Uh oh, who is this obscure Italian, and why is he taboo? And how can an obscure Italian philosopher be an enigma to many, when most Americans have never heard of him?

It begins,

Those trying to divine the roots of Stephen K. Bannon’s dark and at times apocalyptic worldview have repeatedly combed over a speech that Mr. Bannon, President Trump’s ideological guru, made in 2014 to a Vatican conference, where he expounded on Islam, populism and capitalism.

But for all the examination of those remarks, a passing reference by Mr. Bannon to an esoteric Italian philosopher has gone little noticed, except perhaps by scholars and followers of the deeply taboo, Nazi-affiliated thinker, Julius Evola.

The first sentence passes off opinion as fact, and sets the tone for how the reader is supposed to feel about the rest of the article. “Bannon’s dark and at times apocalyptic worldview.” (Cue ominous organ music.) The second paragraph delves deeper. It tells us Bannon made a “passing reference” to Julius Evola, a 20th-Century Italian occultist and fascist intellectual. What was this reference? You’d have to dig to the bottom of the article to find it.

Mr. Bannon suggested in his Vatican remarks that the Fascist movement had come out of Evola’s ideas.

As Mr. Bannon expounded on the intellectual motivations of the Russian president, Vladimir V. Putin, he mentioned “Julius Evola and different writers of the early 20th century who are really the supporters of what’s called the Traditionalist movement, which really eventually metastasized into Italian Fascism.”

As the article points out, Bannon was actually incorrect. Evola used the fascist movement to promote his ideas, not vice versa. The real intellectual architect of Italian fascism was Giovanni Gentile. But so what? Bannon’s crime is having a passing knowledge of obscure philosophers and interwar European history? That’s like saying anyone who has read about terrorism is a proponent of terrorism.

Contrast this to June 2009, when White House communications director Anita Dunn called Mao Tse-tung one of her favorite political philosophers. Glenn Beck was the only mainstream political commentator to suggest that raised a red flag. Chairman Mao led the Communist Party of China from 1949 to 1976, and his policies are estimated to have resulted in the deaths of at least 45 million people.

I said at the time that if a Bush administration official had said National Socialist intellectual Alfred Rosenberg was one of his favorite philosophers, the US media would have gone crazy. I guess I was only half right. All a Republican has to do is mention a fascist theorist when speaking about the rise of Nationalism before and after WW2.

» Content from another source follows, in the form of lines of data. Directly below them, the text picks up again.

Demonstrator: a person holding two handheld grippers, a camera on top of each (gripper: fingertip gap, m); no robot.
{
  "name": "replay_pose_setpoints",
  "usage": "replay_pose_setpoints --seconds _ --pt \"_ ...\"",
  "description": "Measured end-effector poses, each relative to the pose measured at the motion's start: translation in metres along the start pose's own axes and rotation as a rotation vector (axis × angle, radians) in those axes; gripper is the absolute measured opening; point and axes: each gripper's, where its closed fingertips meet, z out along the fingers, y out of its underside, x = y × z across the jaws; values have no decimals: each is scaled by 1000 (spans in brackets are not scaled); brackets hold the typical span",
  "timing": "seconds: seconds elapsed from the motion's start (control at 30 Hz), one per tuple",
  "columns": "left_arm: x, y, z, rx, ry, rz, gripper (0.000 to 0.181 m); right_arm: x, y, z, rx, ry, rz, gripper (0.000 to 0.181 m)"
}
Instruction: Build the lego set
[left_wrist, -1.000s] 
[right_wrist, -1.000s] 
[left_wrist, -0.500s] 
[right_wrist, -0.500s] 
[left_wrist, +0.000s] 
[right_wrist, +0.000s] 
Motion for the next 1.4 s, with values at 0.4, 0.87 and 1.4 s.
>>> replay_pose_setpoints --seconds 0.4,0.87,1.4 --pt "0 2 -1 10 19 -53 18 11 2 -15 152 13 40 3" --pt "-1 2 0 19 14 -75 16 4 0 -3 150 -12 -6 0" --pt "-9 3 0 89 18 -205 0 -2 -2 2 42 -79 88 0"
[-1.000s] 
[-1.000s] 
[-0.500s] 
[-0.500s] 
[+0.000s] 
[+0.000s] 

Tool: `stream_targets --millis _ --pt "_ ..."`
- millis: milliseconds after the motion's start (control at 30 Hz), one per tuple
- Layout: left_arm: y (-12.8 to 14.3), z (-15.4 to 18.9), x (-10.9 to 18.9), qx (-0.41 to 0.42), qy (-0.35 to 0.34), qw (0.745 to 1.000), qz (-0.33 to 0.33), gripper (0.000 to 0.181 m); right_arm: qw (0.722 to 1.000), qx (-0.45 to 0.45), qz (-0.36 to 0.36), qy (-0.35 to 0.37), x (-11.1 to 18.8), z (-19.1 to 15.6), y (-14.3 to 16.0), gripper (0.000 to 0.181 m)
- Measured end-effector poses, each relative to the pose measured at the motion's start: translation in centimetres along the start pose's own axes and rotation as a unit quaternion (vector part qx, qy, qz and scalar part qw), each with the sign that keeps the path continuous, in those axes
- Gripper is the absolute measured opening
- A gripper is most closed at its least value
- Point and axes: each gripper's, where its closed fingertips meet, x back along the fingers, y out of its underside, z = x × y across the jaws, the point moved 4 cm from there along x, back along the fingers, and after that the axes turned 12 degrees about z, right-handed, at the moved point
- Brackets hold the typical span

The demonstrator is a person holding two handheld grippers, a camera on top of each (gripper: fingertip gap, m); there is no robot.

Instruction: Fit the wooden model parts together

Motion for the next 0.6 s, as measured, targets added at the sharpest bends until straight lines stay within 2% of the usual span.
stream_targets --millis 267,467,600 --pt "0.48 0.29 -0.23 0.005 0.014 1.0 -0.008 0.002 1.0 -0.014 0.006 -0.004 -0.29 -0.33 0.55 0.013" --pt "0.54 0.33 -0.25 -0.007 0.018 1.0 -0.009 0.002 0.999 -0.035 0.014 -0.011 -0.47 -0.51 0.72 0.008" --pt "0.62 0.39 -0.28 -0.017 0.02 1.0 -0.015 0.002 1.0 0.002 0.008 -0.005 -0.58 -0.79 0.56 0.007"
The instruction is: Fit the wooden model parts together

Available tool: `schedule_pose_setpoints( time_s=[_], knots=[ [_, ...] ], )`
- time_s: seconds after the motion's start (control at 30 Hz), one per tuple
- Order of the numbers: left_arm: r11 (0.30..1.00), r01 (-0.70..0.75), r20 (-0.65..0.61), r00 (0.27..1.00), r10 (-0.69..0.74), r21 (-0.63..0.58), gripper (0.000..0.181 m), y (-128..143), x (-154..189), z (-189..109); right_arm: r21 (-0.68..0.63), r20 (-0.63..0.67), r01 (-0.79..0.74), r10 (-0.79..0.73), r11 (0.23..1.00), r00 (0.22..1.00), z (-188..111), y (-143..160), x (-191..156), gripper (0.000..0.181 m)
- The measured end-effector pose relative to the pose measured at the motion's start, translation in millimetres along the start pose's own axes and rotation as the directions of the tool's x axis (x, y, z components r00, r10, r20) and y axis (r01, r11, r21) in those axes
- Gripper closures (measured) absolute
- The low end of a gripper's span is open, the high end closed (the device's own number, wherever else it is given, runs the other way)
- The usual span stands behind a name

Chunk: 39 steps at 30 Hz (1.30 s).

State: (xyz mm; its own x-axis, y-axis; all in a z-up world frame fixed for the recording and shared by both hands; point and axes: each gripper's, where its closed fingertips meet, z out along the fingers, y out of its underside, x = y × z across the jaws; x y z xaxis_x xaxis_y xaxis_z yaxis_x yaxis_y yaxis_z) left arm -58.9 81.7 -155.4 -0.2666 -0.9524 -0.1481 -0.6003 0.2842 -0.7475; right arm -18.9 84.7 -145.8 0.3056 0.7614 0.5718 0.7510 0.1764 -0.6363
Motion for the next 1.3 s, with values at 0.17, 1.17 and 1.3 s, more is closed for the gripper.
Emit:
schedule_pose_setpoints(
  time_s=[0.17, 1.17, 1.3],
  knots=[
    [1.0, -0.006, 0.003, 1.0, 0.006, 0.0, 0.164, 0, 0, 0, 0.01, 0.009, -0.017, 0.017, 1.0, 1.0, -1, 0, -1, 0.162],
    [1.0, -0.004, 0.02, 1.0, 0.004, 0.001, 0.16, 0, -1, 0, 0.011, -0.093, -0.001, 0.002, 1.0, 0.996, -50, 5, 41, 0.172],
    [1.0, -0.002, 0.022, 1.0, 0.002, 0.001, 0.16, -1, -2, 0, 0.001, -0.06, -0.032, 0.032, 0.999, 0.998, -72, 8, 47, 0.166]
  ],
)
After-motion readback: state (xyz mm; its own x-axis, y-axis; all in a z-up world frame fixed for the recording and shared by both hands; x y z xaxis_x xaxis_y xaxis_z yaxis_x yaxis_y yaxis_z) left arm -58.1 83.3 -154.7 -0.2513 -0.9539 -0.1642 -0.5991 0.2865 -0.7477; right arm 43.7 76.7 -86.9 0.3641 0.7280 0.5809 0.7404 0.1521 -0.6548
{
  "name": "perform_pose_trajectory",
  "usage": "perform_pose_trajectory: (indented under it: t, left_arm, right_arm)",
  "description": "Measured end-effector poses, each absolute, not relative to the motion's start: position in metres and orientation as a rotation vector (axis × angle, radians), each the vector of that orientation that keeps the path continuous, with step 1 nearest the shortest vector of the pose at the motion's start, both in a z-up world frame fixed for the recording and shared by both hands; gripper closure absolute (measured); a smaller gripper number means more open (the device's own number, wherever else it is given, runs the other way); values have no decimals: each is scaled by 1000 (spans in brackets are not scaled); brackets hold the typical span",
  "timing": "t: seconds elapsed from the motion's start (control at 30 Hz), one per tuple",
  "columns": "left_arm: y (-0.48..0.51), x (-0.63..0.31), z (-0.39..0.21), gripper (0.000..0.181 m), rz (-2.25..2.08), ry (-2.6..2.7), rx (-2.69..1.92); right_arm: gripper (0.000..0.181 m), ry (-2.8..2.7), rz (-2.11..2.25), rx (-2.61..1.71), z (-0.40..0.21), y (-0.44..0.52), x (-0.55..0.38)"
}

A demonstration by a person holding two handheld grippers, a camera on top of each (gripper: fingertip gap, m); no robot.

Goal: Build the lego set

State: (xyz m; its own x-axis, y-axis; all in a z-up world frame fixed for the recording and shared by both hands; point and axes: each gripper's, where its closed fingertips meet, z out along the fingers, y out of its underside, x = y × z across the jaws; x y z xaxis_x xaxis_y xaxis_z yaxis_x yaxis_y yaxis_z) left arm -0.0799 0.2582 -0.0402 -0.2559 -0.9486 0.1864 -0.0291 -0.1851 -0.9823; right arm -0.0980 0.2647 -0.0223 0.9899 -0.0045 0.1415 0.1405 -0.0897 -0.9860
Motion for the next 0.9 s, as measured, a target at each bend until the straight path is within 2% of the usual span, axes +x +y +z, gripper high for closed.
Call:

It’s commonly known that most people don’t read past the article headline, let alone the first few paragraphs. The writers at the New York Times know this. That’s why they buried what Bannon actually said at the bottom of the article, past all the scary stuff about how Neo-Nazis love Julius Evola, so Steve Bannon must be a Neo-Nazi because he mentioned Evola in a speech once. There are 43 paragraphs in this article. Seven actually talk about Steve Bannon, not including the two or three introductory paragraphs.

But I wonder, if Bannon’s reference to Julius Evola was “passing,” even according to the New York Times, and it wasn’t even accurate, how familiar can he really be with Evola’s work? I guess the fact he even knows Evola’s name makes him suspect. The lesson is, you better not familiarize yourself with any historical events or people not approved by the New York Times.